Das Ziel der Koalition 400.000 Wohnungen im Jahr zu bauen sei ambitioniert. „Es muss daher klar sein, dass neben zusätzlichen, personellen Kapazitäten auch neue, etablierte Konzepte und Methoden, wie das serielle und modulare Bauen, notwendig sein werden.“ Hierfür sei eine bundesweite Vereinheitlichung der Landesbauordnung und sowie der Typengenehmigung notwendig. Ein gemeinsames Baurecht müsse kommen.

Hübner sieht darüber hinaus Handlungsbedarf im Hinblick auf den Wegfall der KfW-55 Förderung, denn die in Planung befindlichen Projekte hätten mit dieser Förderung gerechnet. Auch der von der Politik angestrebte KfW-40 Standard könne noch nicht der Normalfall im Mietwohnungsbau werden. „Hier besteht allerdings schon der Kontakt zur Regierungskoalition und wir freuen uns, dass von Seiten der SPD bereits signalisiert worden ist, hier nachzusteuern.“, freut sich Hübner.
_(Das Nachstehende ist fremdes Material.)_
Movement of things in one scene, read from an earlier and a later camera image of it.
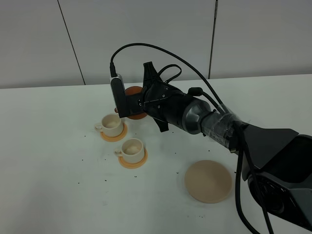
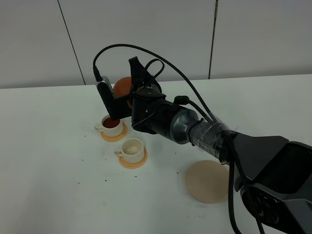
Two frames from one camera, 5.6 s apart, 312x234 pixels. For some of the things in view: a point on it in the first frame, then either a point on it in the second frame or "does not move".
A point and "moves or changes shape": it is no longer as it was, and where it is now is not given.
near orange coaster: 134,165 does not move
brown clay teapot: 133,90 moves or changes shape
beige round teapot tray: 208,182 does not move
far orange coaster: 116,138 does not move
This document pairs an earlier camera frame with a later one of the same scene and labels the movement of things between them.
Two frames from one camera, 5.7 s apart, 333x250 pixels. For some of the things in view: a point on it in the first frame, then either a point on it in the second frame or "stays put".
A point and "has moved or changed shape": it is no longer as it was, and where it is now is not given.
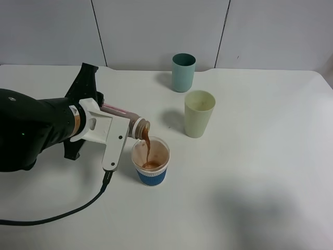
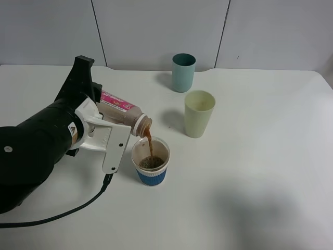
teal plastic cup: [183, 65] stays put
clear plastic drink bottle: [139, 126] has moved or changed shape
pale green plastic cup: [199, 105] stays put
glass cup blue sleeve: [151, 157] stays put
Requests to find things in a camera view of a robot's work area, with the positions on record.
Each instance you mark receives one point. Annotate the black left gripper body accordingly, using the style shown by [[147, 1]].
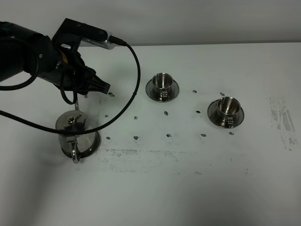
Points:
[[71, 72]]

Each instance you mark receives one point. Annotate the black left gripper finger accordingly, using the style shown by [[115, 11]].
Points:
[[94, 83]]

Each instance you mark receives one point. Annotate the stainless steel teapot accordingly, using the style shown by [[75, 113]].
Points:
[[74, 122]]

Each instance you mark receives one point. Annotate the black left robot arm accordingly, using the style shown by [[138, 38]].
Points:
[[28, 51]]

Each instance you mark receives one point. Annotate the steel teapot trivet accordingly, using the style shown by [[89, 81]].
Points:
[[87, 144]]

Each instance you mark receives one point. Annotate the left stainless steel teacup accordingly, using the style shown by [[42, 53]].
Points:
[[162, 83]]

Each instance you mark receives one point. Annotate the stainless steel teacup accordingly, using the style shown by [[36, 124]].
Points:
[[228, 108], [162, 83]]

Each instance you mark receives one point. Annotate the left stainless steel saucer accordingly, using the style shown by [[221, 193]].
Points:
[[172, 94]]

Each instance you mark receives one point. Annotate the stainless steel saucer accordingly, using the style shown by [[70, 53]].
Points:
[[172, 94], [217, 120]]

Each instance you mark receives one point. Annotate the right stainless steel saucer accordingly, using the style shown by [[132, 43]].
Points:
[[217, 120]]

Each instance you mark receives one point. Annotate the right stainless steel teacup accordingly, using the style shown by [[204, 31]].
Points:
[[228, 108]]

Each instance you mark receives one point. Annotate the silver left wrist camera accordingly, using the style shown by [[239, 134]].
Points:
[[99, 38]]

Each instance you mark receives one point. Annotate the black left camera bracket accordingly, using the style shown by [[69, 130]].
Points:
[[70, 33]]

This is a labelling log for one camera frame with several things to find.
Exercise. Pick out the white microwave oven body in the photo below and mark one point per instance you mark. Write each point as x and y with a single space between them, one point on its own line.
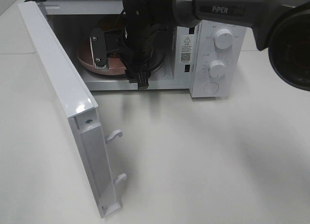
73 20

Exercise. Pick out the upper white power knob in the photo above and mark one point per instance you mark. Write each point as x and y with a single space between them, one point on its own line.
223 38

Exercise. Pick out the round white door button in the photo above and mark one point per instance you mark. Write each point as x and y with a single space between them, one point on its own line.
211 88

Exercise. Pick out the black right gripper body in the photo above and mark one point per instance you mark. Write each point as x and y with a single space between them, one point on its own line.
135 41

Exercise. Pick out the white warning label sticker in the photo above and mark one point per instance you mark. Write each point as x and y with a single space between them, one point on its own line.
186 48

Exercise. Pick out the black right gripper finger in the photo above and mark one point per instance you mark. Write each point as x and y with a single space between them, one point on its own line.
141 78

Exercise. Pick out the pink round plate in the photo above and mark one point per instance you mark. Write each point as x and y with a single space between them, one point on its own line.
83 53

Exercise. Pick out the toy hamburger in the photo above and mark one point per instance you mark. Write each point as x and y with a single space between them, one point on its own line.
111 22

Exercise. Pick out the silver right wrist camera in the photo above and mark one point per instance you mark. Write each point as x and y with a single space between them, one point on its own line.
98 49

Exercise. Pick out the white microwave door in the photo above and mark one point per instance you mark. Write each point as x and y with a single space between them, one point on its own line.
77 106

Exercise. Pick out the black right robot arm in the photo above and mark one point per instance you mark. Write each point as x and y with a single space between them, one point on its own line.
280 26

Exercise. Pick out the lower white timer knob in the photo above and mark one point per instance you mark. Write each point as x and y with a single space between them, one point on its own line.
217 69

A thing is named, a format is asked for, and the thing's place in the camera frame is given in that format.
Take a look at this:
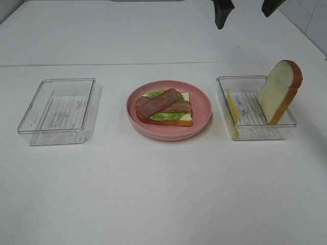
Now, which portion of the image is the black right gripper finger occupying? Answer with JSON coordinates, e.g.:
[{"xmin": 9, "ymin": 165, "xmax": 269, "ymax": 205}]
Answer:
[
  {"xmin": 262, "ymin": 0, "xmax": 286, "ymax": 17},
  {"xmin": 213, "ymin": 0, "xmax": 235, "ymax": 30}
]

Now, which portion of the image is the clear plastic container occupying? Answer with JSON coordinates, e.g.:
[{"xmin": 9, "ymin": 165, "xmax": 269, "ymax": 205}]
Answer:
[
  {"xmin": 17, "ymin": 78, "xmax": 102, "ymax": 146},
  {"xmin": 216, "ymin": 76, "xmax": 297, "ymax": 140}
]

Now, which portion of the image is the bread slice in right container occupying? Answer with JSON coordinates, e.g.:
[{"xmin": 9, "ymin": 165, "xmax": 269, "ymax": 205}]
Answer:
[{"xmin": 256, "ymin": 60, "xmax": 303, "ymax": 125}]

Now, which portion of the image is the bacon strip from container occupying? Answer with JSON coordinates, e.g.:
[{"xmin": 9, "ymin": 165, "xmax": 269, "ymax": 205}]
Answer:
[
  {"xmin": 134, "ymin": 96, "xmax": 192, "ymax": 113},
  {"xmin": 135, "ymin": 88, "xmax": 182, "ymax": 118}
]

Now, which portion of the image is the green lettuce leaf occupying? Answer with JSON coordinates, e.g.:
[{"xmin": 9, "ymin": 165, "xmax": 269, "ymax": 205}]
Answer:
[{"xmin": 145, "ymin": 90, "xmax": 186, "ymax": 121}]

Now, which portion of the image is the yellow cheese slice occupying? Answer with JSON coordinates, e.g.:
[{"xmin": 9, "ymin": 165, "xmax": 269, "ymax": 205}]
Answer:
[{"xmin": 227, "ymin": 89, "xmax": 240, "ymax": 139}]

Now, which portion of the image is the pink round plate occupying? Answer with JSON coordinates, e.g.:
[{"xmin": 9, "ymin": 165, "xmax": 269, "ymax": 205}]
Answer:
[{"xmin": 126, "ymin": 80, "xmax": 212, "ymax": 141}]

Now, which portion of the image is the clear plastic left container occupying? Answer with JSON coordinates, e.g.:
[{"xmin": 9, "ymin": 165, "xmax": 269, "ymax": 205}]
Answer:
[{"xmin": 17, "ymin": 78, "xmax": 102, "ymax": 146}]

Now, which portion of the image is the clear plastic right container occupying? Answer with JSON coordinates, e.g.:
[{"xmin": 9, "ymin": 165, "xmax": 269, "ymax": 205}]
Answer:
[{"xmin": 216, "ymin": 76, "xmax": 297, "ymax": 140}]

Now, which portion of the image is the bread slice from container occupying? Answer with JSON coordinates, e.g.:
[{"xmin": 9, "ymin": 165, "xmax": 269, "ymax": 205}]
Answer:
[{"xmin": 136, "ymin": 92, "xmax": 193, "ymax": 127}]

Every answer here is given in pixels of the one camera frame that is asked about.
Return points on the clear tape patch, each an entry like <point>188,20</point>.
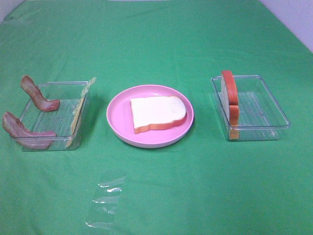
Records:
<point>101,216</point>

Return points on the pink round plate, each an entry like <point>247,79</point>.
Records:
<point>119,117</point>

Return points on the clear plastic container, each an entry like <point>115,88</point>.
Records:
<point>260,115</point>
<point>59,121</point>

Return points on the green tablecloth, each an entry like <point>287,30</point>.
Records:
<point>201,185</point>

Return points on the clear right plastic container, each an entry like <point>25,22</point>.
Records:
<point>260,115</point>

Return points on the upright bread slice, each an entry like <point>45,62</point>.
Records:
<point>230,101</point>

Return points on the green lettuce leaf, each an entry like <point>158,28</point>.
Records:
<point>83,94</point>

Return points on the white bread slice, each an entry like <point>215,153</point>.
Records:
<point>157,113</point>

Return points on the yellow cheese slice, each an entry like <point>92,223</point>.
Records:
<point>75,130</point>

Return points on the bacon strip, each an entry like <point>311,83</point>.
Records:
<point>33,140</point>
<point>43,104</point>

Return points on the clear left plastic container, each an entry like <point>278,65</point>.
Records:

Die Bauwirtschaft bekennt sich zu den Klimaschutzzielen und sei bereit ihren Teil dazu beizutragen. Der Gebäudesektor habe einen Anteil von etwa 40 Prozent der Emissionen. Der Bau selbst trägt nur 3 Prozent bei, der überwiegende Teil werde durch die Gebäudenutzung verursacht. „Wir sind nicht Teil des Problems, wir sind Teil der Lösung.“ Hübner forderte einen echten „Sanierungsbooster“ und nannte Smart Home, serielle Sanierungen, integrierte Sanierungsfahrpläne und Einzelmaßnahmen aber auch eine Lebenszyklusbetrachtung sowie weitere Digitalisierungsschritte als mögliche Lösungsbausteine. „Klimaschutz erfordert Engagement aller am Bau beteiligten.“ Die Bauwirtschaft könne Lösungen anbieten. Hierbei spielen Digitalisierung der Abläufe, Integration von BIM Modellen, sparsamer Materialeinsatz, Einsatz von Recyclingbaustoffen, Leichtbeton oder dekarbonisiertem Beton eine Rolle. Eine fundierte Forschung für weitere Möglichkeiten sei unabdingbar. „Was wir brauchen ist Material- und Technologieoffenheit, Lebenszyklusbetrachtung und Quartiersansätze. Die Politik muss die Ziele vorgeben, und uns den Weg dahin jedoch offen lassen.“, so der HDB-Präsident.

Peter Hübner ergänzt: „Wir brauchen eine starke Schiene. Wir unterstützen die im Koalitionsvertrag vorgesehene Bevorzugung der Schiene und gehen davon aus, dass die neue Bundesregierung die bisherigen Planungen zu den steigenden Investitionen bei der Bahn beibehalten wird. Steigende Investitionen bei der Bahn stützen den Wirtschaftstiefbau.“ Hübner appellierte jedoch an die Koalition, den Straßenbau über den Ausbau der Bahn nicht zu vernachlässigen. „Auch E-Autos benötigen Straßen, und sie brauchen vor allem eine vernünftige Ladeinfrastruktur.“

„Die Bauwirtschaft ist vielfältig, innovativ und schafft Generationen überdauernde Projekte. Diese Faszination des Bauens zu vermitteln, ist eine gemeinsame große Zukunftsaufgabe, um im Kampf um Fachkräfte bestehen zu können,“ sind sich die Präsidenten Hübner und Quast einig.